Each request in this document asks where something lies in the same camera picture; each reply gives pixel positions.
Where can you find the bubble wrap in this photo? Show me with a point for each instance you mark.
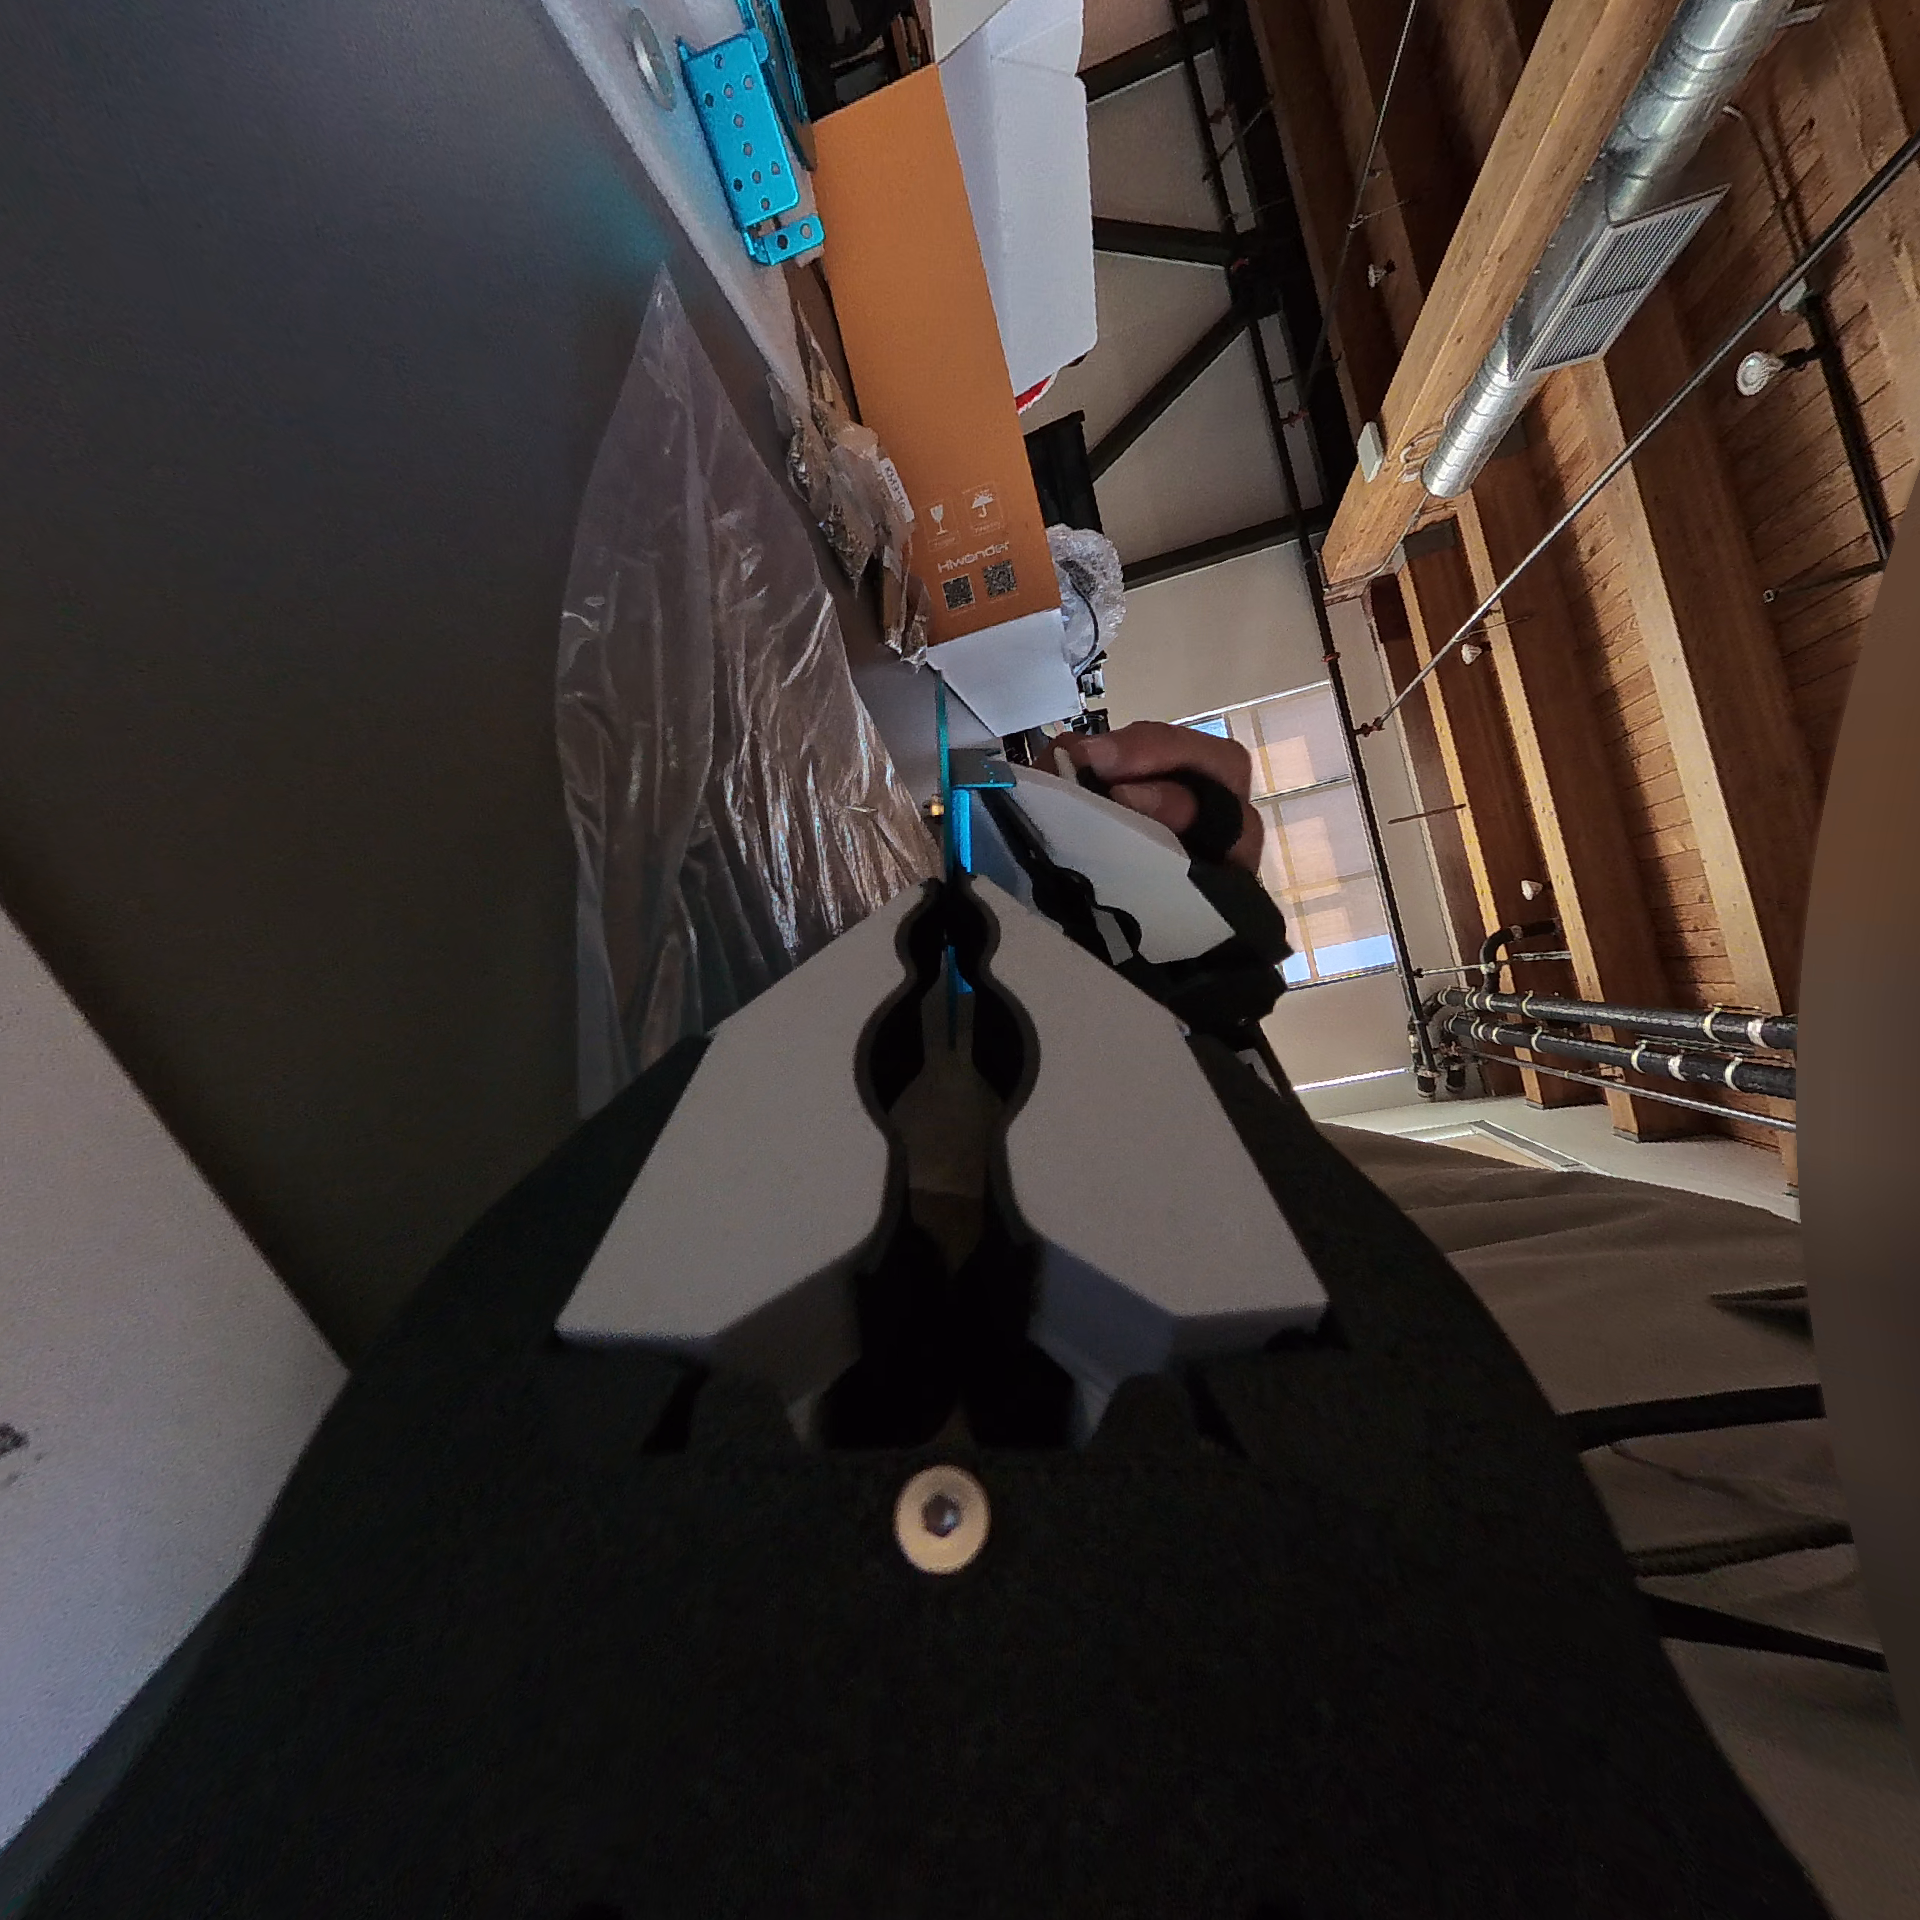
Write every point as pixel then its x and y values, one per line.
pixel 1084 570

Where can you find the blue round metal plate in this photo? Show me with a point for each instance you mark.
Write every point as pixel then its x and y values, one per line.
pixel 960 840

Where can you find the perforated blue U bracket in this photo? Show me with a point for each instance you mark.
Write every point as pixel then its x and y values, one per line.
pixel 743 134

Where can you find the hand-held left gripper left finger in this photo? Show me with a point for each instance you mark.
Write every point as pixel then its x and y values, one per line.
pixel 735 1201

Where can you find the white assembly guide sheet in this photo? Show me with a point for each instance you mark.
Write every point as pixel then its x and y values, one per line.
pixel 120 1275

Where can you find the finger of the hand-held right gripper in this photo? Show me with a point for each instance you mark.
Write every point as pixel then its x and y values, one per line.
pixel 1125 854

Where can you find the clear plastic bag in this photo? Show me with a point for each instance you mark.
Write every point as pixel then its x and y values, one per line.
pixel 704 675

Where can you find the clear hardware bags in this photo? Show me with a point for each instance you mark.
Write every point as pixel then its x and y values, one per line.
pixel 855 494

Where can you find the silver round metal hub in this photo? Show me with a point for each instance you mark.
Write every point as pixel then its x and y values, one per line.
pixel 646 42

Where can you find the orange cardboard box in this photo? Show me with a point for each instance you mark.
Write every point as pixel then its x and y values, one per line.
pixel 915 299

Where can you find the white foam sheet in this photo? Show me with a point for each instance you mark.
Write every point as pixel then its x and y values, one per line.
pixel 661 164

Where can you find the person's grey shirt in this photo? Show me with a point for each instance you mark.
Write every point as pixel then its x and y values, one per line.
pixel 1590 1275

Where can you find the blue flanged metal bracket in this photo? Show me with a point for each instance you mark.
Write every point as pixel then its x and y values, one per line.
pixel 781 60

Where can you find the window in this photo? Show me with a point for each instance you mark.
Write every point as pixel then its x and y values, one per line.
pixel 1336 901

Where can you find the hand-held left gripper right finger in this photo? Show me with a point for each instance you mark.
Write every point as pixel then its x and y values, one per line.
pixel 1156 1185

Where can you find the silver ventilation duct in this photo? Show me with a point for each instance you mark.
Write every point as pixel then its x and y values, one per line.
pixel 1500 405

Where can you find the person's right hand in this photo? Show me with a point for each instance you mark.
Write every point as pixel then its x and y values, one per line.
pixel 1156 756

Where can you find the black insulated pipes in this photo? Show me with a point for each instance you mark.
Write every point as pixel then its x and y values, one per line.
pixel 1622 1026
========
WORK ORDER:
Repeat the material above word for word, please, apart from its images.

COMPLETED TASK:
Each request in this document asks where something lies in the same camera picture; each reply gives pixel positions.
Where can you find the bubble wrap in this photo? Show me with a point for each instance you mark.
Write every point as pixel then its x and y values, one per line.
pixel 1084 570

Where can you find the blue round metal plate in this photo? Show me with a point for each instance you mark.
Write every point as pixel then its x and y values, one per line.
pixel 960 840

Where can you find the perforated blue U bracket in this photo? Show me with a point for each instance you mark.
Write every point as pixel then its x and y values, one per line.
pixel 743 134

Where can you find the hand-held left gripper left finger in this photo? Show me with a point for each instance you mark.
Write every point as pixel then its x and y values, one per line.
pixel 735 1201

Where can you find the white assembly guide sheet in this photo? Show me with a point for each instance you mark.
Write every point as pixel then its x and y values, one per line.
pixel 120 1275

Where can you find the finger of the hand-held right gripper in this photo? Show me with a point for each instance you mark.
Write every point as pixel then its x and y values, one per line.
pixel 1125 854

Where can you find the clear plastic bag in this photo? Show me with a point for each instance you mark.
Write every point as pixel then its x and y values, one per line.
pixel 704 675

Where can you find the clear hardware bags in this photo? Show me with a point for each instance you mark.
Write every point as pixel then its x and y values, one per line.
pixel 855 494

Where can you find the silver round metal hub in this photo? Show me with a point for each instance you mark.
Write every point as pixel then its x and y values, one per line.
pixel 646 42

Where can you find the orange cardboard box in this photo? Show me with a point for each instance you mark.
Write every point as pixel then its x and y values, one per line.
pixel 915 299

Where can you find the white foam sheet in this photo? Show me with a point for each instance you mark.
Write every point as pixel then its x and y values, one per line.
pixel 661 164

Where can you find the person's grey shirt in this photo? Show me with a point for each instance you mark.
Write every point as pixel then its x and y values, one per line.
pixel 1590 1275

Where can you find the blue flanged metal bracket in this photo? Show me with a point for each instance you mark.
Write every point as pixel then its x and y values, one per line.
pixel 781 60

Where can you find the window in this photo? Show me with a point for each instance you mark.
Write every point as pixel then its x and y values, one per line.
pixel 1336 901

Where can you find the hand-held left gripper right finger in this photo? Show me with a point for each instance you mark.
Write every point as pixel then its x and y values, one per line.
pixel 1156 1185

Where can you find the silver ventilation duct in this photo? Show me with a point for each instance you mark.
Write every point as pixel then its x and y values, one per line.
pixel 1500 405

Where can you find the person's right hand in this photo? Show me with a point for each instance you mark.
Write every point as pixel then its x and y values, one per line.
pixel 1156 756

Where can you find the black insulated pipes in this photo? Show me with a point for each instance you mark.
Write every point as pixel then its x and y values, one per line.
pixel 1622 1026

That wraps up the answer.